La disuguaglianza sostanziale punisce i deboli e rende più forti i forti. Il razzismo è un pretesto ideologico per giustificare le disuguaglianze di trattamento.
La democrazia che nasce ad Atene tra il VI e il V secolo prima di Cristo è fondata sull’esclusione delle donne, dei “barbari” (quelli che hanno origini straniere) e degli schiavi. Aristotele e Platone diedero un fondamento filosofico razzista a tale esclusione: “Sono esseri umani di seconda categoria”. La democrazia nacque escludendo una parte enorme di società e di umanità. Noi siamo uguali, “loro” no.
Gesù Cristo demolì tali fondamenti una volta per sempre. Ma i cristiani li riesumarono, anche quando costruirono la democrazia moderna.
La democrazia britannica e poi americana (protestanti) escludeva le donne, i cattolici, i neri, i nativi dei popoli colonizzati e moltiplicava gli schiavi. “Sono esseri umani di seconda categoria”. Mentre l’intera cristianità si chiedeva: “Hanno un’anima?”.
Poi arrivò la stagione dei Lumi che voleva spazzar via superstizioni e pregiudizi, ma i grandi filosofi Hume, Kant, Voltaire e una pletora di scienziati furono razzisti. “Quelli”, i neri ecc., sono “esseri umani di seconda categoria”.
Il positivismo dell’Ottocento, presuntuosamente “scientifico”, proseguì sulla stessa sciagurata strada.
Il razzismo non è stato inventato dal nazismo e dal fascismo. Queste nefaste ideologie l’hanno ripreso ed esaltato e in suo nome hanno perseguitato e sterminato, mentre era in atto nelle democrazie una correzione di rotta. In ambito scientifico, filosofico, politico.
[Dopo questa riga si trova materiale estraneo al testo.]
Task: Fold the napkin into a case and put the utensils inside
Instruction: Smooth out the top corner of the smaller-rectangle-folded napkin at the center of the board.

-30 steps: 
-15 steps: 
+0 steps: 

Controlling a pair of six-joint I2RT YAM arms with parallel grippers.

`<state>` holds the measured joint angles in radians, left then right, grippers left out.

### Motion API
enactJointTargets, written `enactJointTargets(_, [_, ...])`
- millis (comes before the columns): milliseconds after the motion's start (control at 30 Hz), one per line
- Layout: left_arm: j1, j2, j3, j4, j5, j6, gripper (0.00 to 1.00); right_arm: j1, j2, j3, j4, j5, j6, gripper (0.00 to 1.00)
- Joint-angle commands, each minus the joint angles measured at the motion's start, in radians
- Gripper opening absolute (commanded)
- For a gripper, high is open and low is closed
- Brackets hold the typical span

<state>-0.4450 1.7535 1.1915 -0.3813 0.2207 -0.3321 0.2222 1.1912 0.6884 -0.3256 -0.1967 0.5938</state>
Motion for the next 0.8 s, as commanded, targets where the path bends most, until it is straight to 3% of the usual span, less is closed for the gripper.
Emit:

Oggi la scienza ripudia il razzismo illuminista, per non dire nazifascista.
Gli studiosi di genetica, che ieri giustificarono le politiche razziste, la persecuzione e lo sterminio degli ebrei e di altri gruppi sociali ed etnici, oggi sono in prima fila nel dimostrare che le razze non esistono.
Che le differenze esteriori tra i gruppi umani sono il frutto di fattori climatici, ambientali, storici.
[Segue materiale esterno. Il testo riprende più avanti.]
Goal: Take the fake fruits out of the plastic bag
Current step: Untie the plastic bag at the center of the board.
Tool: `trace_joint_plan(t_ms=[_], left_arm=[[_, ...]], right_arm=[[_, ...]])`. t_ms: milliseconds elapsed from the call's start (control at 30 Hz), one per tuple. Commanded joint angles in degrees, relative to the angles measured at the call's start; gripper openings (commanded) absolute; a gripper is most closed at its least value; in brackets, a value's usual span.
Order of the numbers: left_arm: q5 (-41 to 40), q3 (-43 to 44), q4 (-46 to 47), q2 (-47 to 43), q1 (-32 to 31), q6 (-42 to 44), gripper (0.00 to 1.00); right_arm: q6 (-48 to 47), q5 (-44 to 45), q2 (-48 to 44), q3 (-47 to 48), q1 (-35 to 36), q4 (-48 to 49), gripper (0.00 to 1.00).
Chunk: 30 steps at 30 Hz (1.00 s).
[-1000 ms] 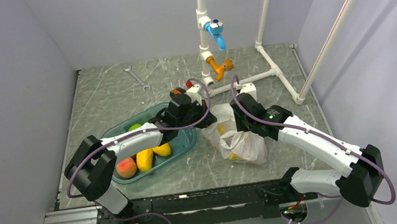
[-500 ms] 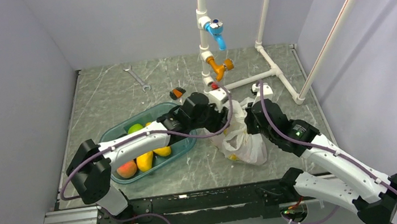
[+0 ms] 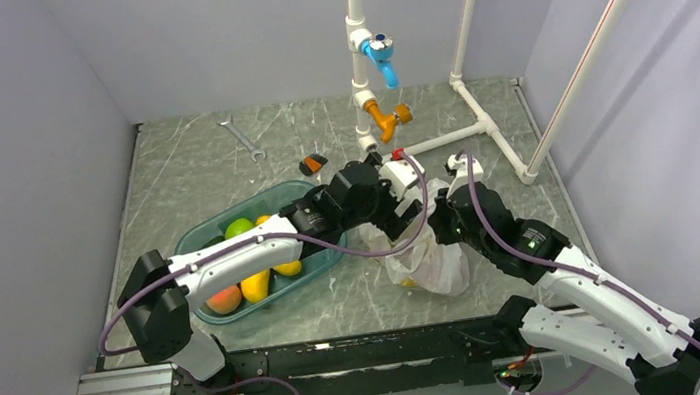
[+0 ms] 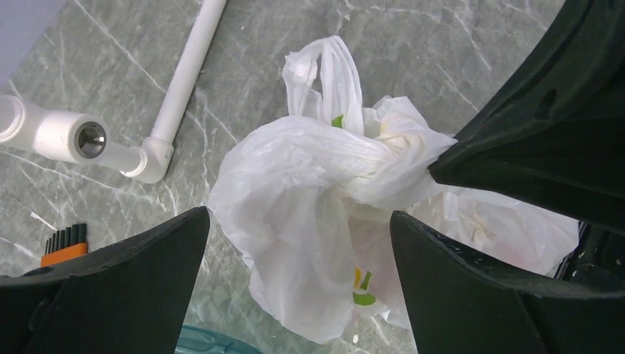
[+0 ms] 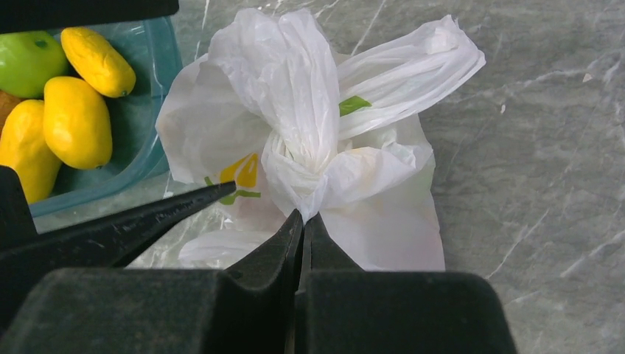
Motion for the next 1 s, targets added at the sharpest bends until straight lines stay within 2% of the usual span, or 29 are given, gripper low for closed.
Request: trace_joint_plan(t_ms=[0, 100, 233, 333, 467, 533, 567, 667, 733, 800, 833, 867, 900, 967], left_arm=[[-0.17, 0.00, 4.56, -2.86, 0.73, -0.70, 0.99], [2.17, 1.02, 4.89, -1.12, 1.90, -3.05, 0.98], [8.85, 1.65, 6.20, 1.17, 3.80, -8.19, 0.88], [9.83, 2.31, 6.20, 2.50, 3.93, -8.61, 0.82], [12.50, 3.08, 7.32, 4.01, 3.94, -9.41, 0.85], [12.62, 3.02, 7.28, 4.54, 4.00, -9.94, 0.83], [12.21, 2.72, 7.61, 4.57, 4.02, -10.12, 0.77], [7.63, 1.49, 8.00, 3.61, 4.02, -10.90, 0.51], [3.47, 0.09, 8.73, 2.14, 4.28, -11.26, 0.40], [1.10, -1.75, 10.33, 0.45, 5.56, -12.56, 0.25], [0.65, -2.92, 11.38, -0.62, 6.66, -14.84, 0.11], [1.00, -3.95, 12.40, -1.33, 8.05, -17.05, 0.04], [2.00, -5.60, 13.37, -1.92, 9.58, -19.46, 0.00], [3.89, -8.00, 15.62, -2.90, 12.38, -24.26, 0.00]], right_arm=[[1.22, -1.39, -2.49, -1.30, -0.01, 1.06, 0.00], [1.02, -1.95, -3.95, -1.58, 0.00, 0.90, 0.00], [0.88, -2.39, -4.54, -1.27, 0.00, 0.71, 0.00], [1.10, -2.40, -4.25, -1.02, 0.00, 0.42, 0.00], [1.41, -3.25, -4.35, -1.38, -0.01, 0.80, 0.00], [1.50, -3.47, -4.36, -1.59, 0.01, 0.98, 0.00], [1.61, -3.54, -4.28, -1.52, -0.03, 0.88, 0.00], [2.18, -3.31, -4.27, -1.21, -0.01, 0.15, 0.00], [2.91, -1.65, -4.63, -1.05, 0.02, -0.79, 0.00], [4.61, 0.78, -5.66, -1.01, -0.03, -2.25, 0.00], [5.37, 2.15, -6.36, -1.09, -0.01, -2.83, 0.00], [6.48, 3.42, -7.45, -1.15, 0.03, -3.49, 0.00], [7.69, 5.04, -8.34, -1.27, 0.04, -4.11, 0.00], [12.04, 9.30, -10.51, -1.34, 0.00, -6.24, 0.00]])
Che le differenze culturali non nascono dal possesso di geni diversi, più o meno intelligenti. Che non esistono “purezze” razziali.
Che l’umanità è il prodotto della circolazione continua degli esseri umani, che il mescolamento delle persone tramite le migrazioni ha salvato biologicamente la specie umana e ha consentito il suo progresso culturale, perché i gruppi chiusi si estinguono, per debolezza genetica e culturale.
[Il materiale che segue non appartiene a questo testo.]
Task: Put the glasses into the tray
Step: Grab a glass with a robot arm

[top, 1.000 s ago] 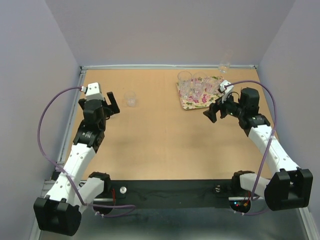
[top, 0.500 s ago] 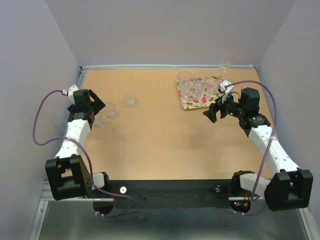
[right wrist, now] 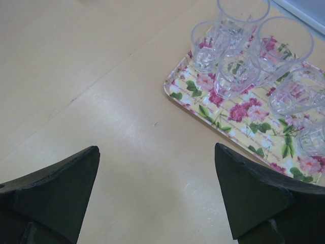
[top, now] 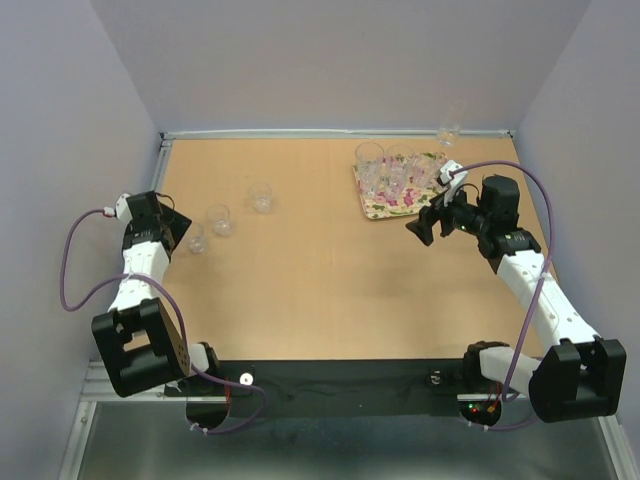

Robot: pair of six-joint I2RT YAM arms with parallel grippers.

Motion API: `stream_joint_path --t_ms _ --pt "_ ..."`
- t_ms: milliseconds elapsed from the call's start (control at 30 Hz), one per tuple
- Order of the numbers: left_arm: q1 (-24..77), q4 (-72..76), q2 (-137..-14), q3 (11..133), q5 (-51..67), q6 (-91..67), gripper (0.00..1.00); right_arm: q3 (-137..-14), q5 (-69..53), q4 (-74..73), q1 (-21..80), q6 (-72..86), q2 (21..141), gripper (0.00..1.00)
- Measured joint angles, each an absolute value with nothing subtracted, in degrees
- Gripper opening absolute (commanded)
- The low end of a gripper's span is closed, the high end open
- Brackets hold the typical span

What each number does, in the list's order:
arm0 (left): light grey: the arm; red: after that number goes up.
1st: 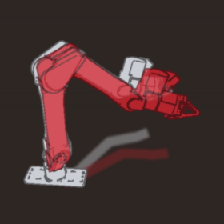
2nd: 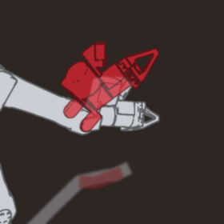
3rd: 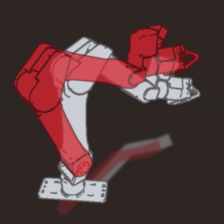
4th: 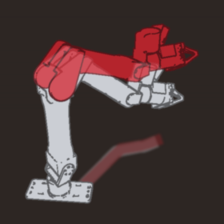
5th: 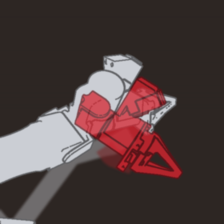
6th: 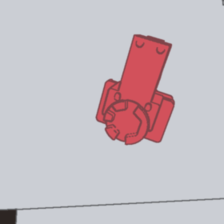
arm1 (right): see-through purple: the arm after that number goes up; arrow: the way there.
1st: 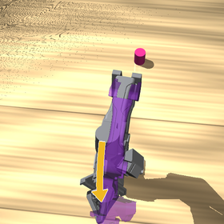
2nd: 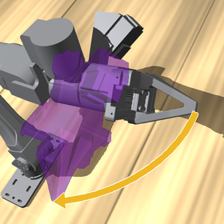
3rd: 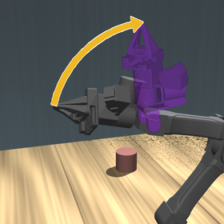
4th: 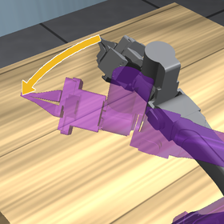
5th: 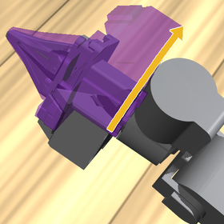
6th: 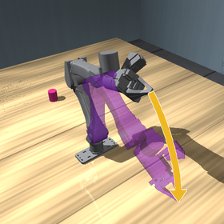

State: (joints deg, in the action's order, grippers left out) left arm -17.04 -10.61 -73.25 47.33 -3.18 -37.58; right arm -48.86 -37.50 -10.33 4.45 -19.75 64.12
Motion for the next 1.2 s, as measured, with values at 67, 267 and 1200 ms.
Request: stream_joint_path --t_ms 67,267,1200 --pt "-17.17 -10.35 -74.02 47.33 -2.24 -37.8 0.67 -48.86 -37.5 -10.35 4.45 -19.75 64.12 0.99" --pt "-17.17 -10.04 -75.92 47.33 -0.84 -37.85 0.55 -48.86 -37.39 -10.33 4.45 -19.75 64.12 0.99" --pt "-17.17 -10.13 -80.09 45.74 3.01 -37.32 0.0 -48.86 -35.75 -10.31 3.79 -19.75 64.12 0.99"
Che discendiamo tutti da un’unica famiglia (africana e nera). La scienza oggi conferma la Bibbia: siamo tutti figli di un “Adamo” e di una “Eva”, e ci siamo sparsi per il mondo lungo i millenni e i millenni.
E siamo chiamati, rispettando le nostre differenze, a riconoscere e ad esaltare quella fraternità di uguali che Gesù Cristo ha annunciato al mondo una volta per sempre.
Pubblicato sul settimanale diocesano “Vita Trentina” il 27 maggio 2021, data di testata domenica 30 maggio 2021.